Normalization before PCA on different data types


Prior to running principal component analysis you should normalize the data as to not have the results skewed. Under normal situations, this is a fairly simple task. I am curious how I should go about normalizing my data, which contains multiple data types within the data set. Some I know (strongly believe) are very important. Others I am not so sure, but that is why I wanted to run PCA on my data set.

    0       1       2       3       4    ...
  0.112   'Bob'   68.47   'Right'  9493  ...

Something like this, where there could be a string that has no categorical backing, such as a name. While 'Right' could be enumerated to a category.

I am not sure this is even necessary but I would appreciate some suggestions.


Solution

  • First you should be very careful when running PCA on variables that have no inherent order. Such as categorical data.

    Second, think what does even mean to apply PCA to things like names. PCA works on vectors which are lengths that have a direction. What is the length of bob and which direction would it be pointing?

    One thing you can try is to convert your string data to N-Grams which would be perfect vectors. Another thing to try is to apply TF-IDF conversion, which again would give you a vector.

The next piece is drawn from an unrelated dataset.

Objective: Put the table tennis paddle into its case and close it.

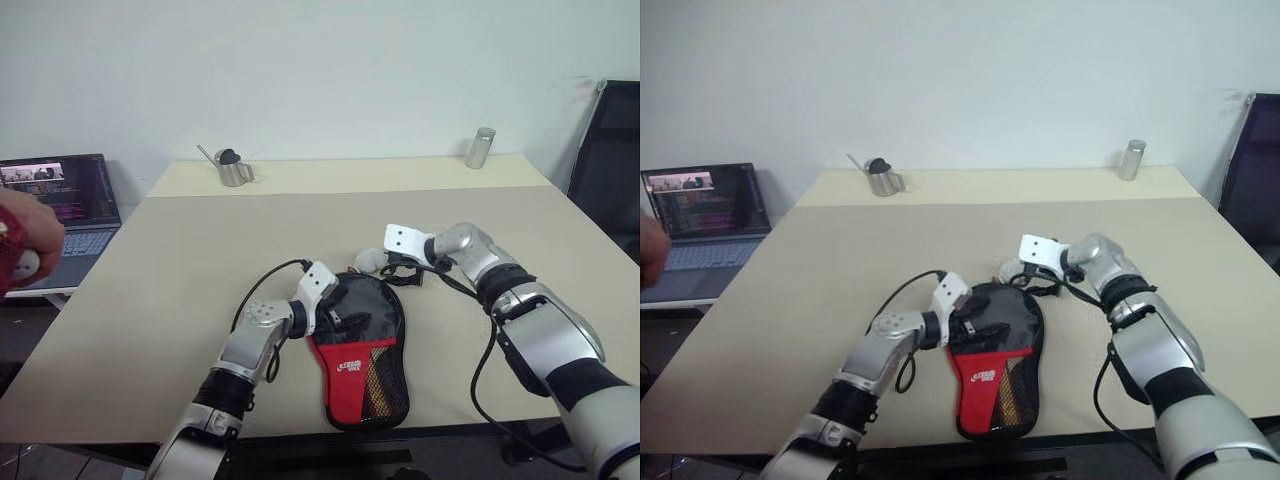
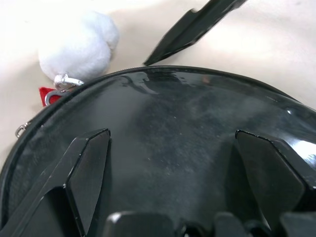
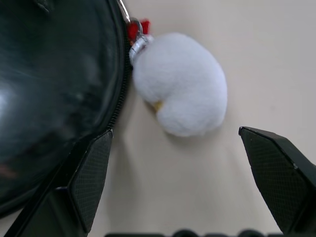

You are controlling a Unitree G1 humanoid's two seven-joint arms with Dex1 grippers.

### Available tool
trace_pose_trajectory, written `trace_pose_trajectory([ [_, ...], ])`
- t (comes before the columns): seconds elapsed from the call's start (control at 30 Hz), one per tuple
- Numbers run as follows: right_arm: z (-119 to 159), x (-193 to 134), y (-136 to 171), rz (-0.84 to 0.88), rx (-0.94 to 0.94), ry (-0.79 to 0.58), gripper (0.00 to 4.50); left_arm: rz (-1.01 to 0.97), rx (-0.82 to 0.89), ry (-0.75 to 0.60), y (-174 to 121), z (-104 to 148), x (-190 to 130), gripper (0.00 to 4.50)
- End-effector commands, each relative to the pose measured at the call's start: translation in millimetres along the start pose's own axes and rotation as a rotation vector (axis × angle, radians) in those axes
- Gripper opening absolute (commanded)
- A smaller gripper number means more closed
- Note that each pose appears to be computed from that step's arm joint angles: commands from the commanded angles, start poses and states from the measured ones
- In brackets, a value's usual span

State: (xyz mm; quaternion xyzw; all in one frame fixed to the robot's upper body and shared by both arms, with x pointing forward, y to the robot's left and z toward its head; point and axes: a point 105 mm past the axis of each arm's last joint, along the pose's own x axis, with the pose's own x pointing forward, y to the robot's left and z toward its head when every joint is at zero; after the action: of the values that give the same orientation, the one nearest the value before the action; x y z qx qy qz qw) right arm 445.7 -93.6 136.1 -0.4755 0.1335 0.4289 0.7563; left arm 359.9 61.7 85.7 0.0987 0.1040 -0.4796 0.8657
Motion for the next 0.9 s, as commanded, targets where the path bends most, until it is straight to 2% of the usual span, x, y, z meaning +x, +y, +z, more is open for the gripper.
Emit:
trace_pose_trajectory([
  [0.03, 17, 1, -12, -0.071, -0.065, -0.019, 4.5, 0.003, -0.042, 0.048, -6, -16, -3, 4.46],
  [0.4, 30, 21, -10, -0.201, -0.152, 0.01, 4.5, 0.036, -0.047, 0.05, -10, -17, -11, 4.46],
  [0.6, 29, 28, -2, -0.207, -0.182, 0.031, 4.5, 0.049, -0.047, 0.05, -10, -16, -13, 4.46],
  [0.7, 29, 33, 4, -0.19, -0.152, 0.02, 3.87, 0.052, -0.052, 0.05, -11, -15, -12, 4.5],
  [0.77, 30, 34, 8, -0.174, -0.099, -0.002, 3.19, 0.053, -0.065, 0.049, -11, -16, -11, 4.5],
  [0.9, 23, 35, 11, -0.167, -0.15, 0.03, 1.77, 0.028, -0.111, 0.03, -15, -14, -6, 4.5],
])
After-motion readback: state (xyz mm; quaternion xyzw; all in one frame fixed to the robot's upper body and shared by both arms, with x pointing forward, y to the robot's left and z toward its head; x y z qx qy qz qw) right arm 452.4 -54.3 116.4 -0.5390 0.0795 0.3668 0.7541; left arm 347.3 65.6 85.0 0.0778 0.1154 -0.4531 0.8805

    Once you applied one of this conversions. You've got a problem of having vectors embedded within vectors. You can try combining those into one vector by concatenation and normalization. Or you can abandon PCA and treat your dataset as collection of tensors and apply something like multilinear component analysis which is an extension of PCA to tensors.

    Note either of those aproaches require will produce giant vectors, so you need to have a lot of data instances to get anything meaningful out your analysis.